### Problem description
What is needed is an exact repeat of the lines from the one holding "Outline the **black gripper** as" through the final line of the data, with no pictures.

(Stored data entries)
-*-

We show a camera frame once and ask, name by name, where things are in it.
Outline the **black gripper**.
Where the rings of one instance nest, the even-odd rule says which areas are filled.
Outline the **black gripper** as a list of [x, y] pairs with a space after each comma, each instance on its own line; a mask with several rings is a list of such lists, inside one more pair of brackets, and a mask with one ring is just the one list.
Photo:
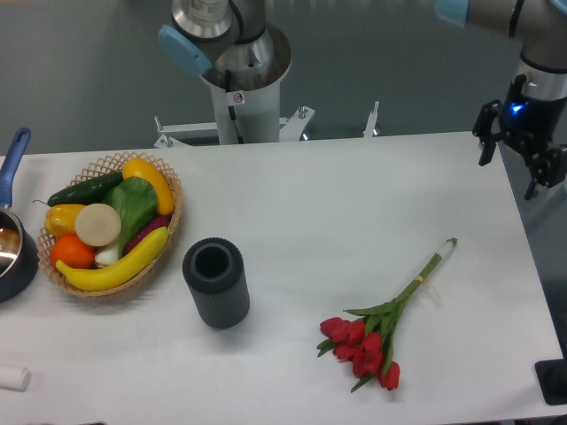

-*-

### Written solution
Outline the **black gripper** as a list of [x, y] pairs with a space after each comma, each instance on its own line; a mask with several rings is a list of such lists, inside one more pair of brackets, and a mask with one ring is just the one list.
Photo:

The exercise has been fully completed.